*REQUIRED ACTION*: Verbatim output required. Print the data in full.

*RAW DATA*:
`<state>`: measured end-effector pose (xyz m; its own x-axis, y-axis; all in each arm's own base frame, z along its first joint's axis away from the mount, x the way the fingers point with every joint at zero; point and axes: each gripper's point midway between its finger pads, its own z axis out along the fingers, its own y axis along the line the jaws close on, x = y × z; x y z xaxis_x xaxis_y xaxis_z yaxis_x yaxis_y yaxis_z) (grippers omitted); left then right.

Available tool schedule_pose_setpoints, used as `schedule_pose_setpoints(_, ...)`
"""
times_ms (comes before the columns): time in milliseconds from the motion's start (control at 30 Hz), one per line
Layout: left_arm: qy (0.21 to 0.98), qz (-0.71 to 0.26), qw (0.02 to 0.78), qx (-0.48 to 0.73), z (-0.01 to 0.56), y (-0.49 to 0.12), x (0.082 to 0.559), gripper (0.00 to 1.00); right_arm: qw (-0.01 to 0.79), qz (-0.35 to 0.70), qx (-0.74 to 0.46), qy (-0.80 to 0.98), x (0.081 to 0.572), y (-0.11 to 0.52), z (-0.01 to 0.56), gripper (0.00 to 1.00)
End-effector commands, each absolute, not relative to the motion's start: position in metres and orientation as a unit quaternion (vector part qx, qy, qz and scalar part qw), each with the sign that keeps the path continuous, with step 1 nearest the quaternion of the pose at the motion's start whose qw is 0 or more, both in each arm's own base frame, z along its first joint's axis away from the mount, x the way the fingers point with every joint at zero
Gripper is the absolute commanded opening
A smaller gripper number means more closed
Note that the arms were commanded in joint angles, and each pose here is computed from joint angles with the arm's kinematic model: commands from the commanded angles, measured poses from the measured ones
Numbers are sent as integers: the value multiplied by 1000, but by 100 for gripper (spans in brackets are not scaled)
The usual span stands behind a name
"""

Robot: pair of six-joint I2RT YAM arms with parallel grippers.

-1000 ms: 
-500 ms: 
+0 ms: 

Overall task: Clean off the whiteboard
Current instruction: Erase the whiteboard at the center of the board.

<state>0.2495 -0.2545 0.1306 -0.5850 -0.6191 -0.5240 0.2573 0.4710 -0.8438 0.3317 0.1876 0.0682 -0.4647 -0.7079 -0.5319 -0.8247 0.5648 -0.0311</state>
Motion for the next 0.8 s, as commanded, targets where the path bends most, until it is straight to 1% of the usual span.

*EXERCISE OUTPUT*:
`<state>`: measured end-effector pose (xyz m; its own x-axis, y-axis; all in each arm's own base frame, z along its first joint's axis away from the mount, x the way the fingers point with every joint at zero; point and axes: each gripper's point midway between its finger pads, its own z axis out along the fingers, its own y axis along the line the jaws close on, x = y × z; x y z xaxis_x xaxis_y xaxis_z yaxis_x yaxis_y yaxis_z) (grippers omitted); left then right.

Available tool schedule_pose_setpoints, used as `schedule_pose_setpoints(_, ...)`
"""
times_ms (comes before the columns): time in milliseconds from the motion's start (control at 30 Hz), one per line
Layout: left_arm: qy (0.21 to 0.98), qz (-0.71 to 0.26), qw (0.02 to 0.78), qx (-0.48 to 0.73), z (-0.01 to 0.56), y (-0.49 to 0.12), x (0.082 to 0.559), gripper (0.00 to 1.00); right_arm: qw (-0.01 to 0.79), qz (-0.35 to 0.70), qx (-0.74 to 0.46), qy (-0.80 to 0.98), x (0.081 to 0.572), y (-0.11 to 0.52), z (-0.01 to 0.56), gripper (0.00 to 1.00)
End-effector commands, each absolute, not relative to the motion's start: position in metres and orientation as a unit quaternion (vector part qx, qy, qz and scalar part qw), each with the sign that keeps the path continuous, with step 1 nearest the quaternion of the pose at the motion's start whose qw is 0 or more, both in each arm's own base frame, z along its first joint's axis away from the mount, x the way the fingers point with every joint at zero
Gripper is the absolute commanded opening
A smaller gripper number means more closed
Note that the arms were commanded in joint angles, and each pose here is computed from joint angles with the arm's kinematic model: commands from the commanded angles, measured poses from the measured ones
Numbers are sent as integers: the value multiplied by 1000, but by 100 for gripper (spans in brackets are not scaled)
The usual span stands behind a name
"""

Robot: pair of six-joint I2RT YAM arms with parallel grippers.

-1000 ms: 
-500 ms: 
+0 ms: 

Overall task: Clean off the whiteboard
Current instruction: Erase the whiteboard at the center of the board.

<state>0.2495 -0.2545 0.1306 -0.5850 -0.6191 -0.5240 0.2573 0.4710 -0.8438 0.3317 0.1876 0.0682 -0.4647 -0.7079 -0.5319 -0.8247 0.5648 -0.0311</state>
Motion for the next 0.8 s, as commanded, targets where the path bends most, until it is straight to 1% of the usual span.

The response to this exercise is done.